Task goal ▸
Take the line that contains "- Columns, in" and all lines after it, up to and including the last line of the data, and write them out exactly; nothing else belongs in the answer.

[Recorded information Boundary: Start]

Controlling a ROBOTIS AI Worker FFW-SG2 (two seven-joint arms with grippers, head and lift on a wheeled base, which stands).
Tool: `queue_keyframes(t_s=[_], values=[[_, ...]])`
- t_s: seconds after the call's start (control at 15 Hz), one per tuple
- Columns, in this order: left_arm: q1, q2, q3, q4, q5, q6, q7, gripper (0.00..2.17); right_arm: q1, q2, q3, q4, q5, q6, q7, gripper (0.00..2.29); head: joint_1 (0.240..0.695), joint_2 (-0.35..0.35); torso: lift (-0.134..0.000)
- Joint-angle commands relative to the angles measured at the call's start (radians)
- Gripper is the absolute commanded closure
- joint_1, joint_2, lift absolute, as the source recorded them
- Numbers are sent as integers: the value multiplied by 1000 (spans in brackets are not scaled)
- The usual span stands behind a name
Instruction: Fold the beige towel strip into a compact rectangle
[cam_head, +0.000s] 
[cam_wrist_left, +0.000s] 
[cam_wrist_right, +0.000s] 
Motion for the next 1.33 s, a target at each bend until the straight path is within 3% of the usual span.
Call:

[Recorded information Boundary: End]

Task response ▸
- Columns, in this order: left_arm: q1, q2, q3, q4, q5, q6, q7, gripper (0.00..2.17); right_arm: q1, q2, q3, q4, q5, q6, q7, gripper (0.00..2.29); head: joint_1 (0.240..0.695), joint_2 (-0.35..0.35); torso: lift (-0.134..0.000)
- Joint-angle commands relative to the angles measured at the call's start (radians)
- Gripper is the absolute commanded closure
- joint_1, joint_2, lift absolute, as the source recorded them
- Numbers are sent as integers: the value multiplied by 1000 (spans in brackets are not scaled)
- The usual span stands behind a name
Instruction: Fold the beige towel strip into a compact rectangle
[cam_head, +0.000s] 
[cam_wrist_left, +0.000s] 
[cam_wrist_right, +0.000s] 
Motion for the next 1.33 s, a target at each bend until the straight path is within 3% of the usual span.
Call:

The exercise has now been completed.